What the task requires |
Nothing but the lines from the one with "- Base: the" down to the one with "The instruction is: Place" should be returned, exactly and with both ends included, from the material below.

Dataset extract |
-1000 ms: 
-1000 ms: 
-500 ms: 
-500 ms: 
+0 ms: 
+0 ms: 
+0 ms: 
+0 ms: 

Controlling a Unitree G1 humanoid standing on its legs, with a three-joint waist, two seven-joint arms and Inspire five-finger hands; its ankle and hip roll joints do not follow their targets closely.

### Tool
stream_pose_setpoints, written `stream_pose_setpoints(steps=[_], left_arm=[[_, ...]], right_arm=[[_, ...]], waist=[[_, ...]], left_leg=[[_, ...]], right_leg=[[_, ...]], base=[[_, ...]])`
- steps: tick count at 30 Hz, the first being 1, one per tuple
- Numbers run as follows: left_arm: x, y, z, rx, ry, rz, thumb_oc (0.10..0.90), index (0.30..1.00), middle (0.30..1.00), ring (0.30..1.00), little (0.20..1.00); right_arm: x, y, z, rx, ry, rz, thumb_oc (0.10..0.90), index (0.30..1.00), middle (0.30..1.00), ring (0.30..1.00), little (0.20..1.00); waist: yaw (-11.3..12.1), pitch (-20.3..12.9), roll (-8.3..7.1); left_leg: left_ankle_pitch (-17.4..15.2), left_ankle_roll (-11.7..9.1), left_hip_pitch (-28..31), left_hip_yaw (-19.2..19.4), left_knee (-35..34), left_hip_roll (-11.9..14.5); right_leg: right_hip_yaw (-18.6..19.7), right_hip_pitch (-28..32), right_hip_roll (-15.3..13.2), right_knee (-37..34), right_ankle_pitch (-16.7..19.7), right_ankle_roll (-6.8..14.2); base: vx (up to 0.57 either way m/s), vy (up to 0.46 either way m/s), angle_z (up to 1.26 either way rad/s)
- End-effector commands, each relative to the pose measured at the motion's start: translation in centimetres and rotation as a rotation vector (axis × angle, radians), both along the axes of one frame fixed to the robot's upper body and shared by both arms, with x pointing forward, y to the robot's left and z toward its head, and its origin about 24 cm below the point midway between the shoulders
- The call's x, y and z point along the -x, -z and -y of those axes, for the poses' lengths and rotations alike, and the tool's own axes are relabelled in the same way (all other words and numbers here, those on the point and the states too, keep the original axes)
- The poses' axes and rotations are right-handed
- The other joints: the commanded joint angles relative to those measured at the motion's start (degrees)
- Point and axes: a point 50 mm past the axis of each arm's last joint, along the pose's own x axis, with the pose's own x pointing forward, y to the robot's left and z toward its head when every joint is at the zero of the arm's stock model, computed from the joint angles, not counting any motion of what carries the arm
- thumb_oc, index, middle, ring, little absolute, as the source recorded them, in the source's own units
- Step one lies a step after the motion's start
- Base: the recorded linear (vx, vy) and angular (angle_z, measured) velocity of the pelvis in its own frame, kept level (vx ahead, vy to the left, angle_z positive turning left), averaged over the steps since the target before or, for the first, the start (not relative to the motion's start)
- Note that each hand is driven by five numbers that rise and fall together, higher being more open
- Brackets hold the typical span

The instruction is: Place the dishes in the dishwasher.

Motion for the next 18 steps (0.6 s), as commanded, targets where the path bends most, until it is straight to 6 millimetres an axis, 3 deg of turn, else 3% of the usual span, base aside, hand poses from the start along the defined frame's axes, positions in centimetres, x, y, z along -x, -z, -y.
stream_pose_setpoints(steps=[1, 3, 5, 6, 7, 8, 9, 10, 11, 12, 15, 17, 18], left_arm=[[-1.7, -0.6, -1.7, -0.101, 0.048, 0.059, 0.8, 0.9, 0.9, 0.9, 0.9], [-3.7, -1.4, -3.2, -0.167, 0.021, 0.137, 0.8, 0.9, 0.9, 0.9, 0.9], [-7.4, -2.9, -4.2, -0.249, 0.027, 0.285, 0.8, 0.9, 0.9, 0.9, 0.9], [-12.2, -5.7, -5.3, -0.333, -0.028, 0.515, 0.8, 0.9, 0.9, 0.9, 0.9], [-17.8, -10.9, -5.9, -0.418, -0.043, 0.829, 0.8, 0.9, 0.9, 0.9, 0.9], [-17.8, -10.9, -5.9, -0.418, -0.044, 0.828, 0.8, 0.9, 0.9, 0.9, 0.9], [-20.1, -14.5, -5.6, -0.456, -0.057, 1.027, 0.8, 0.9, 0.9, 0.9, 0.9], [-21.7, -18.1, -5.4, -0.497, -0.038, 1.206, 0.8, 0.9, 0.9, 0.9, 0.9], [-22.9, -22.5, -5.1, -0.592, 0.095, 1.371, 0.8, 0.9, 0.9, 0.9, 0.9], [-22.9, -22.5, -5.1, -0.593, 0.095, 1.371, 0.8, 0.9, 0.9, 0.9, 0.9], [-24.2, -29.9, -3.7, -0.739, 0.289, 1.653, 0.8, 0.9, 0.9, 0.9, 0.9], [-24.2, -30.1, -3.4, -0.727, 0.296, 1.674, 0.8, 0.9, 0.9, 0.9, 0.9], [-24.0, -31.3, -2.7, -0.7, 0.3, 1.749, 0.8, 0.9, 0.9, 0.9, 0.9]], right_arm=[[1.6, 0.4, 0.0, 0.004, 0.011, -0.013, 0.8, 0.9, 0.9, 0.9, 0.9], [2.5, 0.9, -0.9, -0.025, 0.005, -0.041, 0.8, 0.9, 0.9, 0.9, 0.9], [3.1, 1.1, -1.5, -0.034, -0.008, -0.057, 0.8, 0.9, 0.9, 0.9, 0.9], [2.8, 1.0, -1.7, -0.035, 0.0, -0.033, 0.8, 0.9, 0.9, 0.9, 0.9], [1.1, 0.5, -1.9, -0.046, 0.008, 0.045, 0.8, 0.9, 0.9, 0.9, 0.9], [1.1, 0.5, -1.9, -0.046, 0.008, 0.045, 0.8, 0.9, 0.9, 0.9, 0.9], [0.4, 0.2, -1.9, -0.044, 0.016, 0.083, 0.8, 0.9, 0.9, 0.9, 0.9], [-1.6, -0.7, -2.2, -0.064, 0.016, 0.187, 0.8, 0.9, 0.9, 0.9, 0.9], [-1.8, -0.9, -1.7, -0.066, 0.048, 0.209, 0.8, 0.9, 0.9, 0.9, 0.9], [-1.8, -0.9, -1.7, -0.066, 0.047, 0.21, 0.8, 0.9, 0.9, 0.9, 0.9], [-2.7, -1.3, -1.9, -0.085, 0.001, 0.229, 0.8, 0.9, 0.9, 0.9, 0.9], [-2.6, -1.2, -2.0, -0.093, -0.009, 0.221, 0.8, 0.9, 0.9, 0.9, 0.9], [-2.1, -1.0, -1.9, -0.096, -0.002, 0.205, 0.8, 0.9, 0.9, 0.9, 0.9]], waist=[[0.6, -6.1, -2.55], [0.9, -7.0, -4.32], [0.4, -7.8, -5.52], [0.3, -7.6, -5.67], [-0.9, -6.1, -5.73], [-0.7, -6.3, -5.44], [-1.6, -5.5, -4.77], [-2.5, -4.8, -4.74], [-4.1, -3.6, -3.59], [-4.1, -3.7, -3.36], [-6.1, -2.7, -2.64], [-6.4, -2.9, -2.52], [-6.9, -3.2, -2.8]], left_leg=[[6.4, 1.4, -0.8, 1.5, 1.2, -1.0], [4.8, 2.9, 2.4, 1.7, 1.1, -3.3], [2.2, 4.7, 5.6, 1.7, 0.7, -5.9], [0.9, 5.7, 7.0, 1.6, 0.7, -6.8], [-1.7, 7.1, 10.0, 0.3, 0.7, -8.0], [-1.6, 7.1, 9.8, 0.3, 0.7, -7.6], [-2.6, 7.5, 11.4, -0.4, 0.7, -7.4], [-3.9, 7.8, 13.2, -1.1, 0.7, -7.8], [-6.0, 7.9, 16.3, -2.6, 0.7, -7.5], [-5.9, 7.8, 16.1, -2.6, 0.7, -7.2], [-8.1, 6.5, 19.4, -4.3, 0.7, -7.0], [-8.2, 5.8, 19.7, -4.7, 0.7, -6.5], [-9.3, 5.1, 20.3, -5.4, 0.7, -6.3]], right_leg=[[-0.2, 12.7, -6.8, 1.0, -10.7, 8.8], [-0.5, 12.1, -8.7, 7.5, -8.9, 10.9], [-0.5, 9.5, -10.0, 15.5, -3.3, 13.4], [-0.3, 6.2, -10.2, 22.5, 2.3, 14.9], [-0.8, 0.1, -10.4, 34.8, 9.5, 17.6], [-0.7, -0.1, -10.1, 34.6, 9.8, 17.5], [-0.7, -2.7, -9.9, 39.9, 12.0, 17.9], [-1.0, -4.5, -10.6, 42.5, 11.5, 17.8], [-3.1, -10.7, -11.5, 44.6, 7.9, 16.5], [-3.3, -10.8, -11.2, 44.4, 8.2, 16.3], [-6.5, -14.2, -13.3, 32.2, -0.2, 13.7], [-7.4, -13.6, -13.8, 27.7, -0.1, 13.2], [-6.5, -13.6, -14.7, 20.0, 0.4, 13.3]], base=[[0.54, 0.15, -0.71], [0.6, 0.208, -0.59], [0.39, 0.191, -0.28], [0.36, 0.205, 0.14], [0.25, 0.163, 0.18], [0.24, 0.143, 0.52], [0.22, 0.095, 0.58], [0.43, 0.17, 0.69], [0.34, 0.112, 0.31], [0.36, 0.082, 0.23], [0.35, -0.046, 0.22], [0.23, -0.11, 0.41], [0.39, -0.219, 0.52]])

Task solution |
- Base: the recorded linear (vx, vy) and angular (angle_z, measured) velocity of the pelvis in its own frame, kept level (vx ahead, vy to the left, angle_z positive turning left), averaged over the steps since the target before or, for the first, the start (not relative to the motion's start)
- Note that each hand is driven by five numbers that rise and fall together, higher being more open
- Brackets hold the typical span

The instruction is: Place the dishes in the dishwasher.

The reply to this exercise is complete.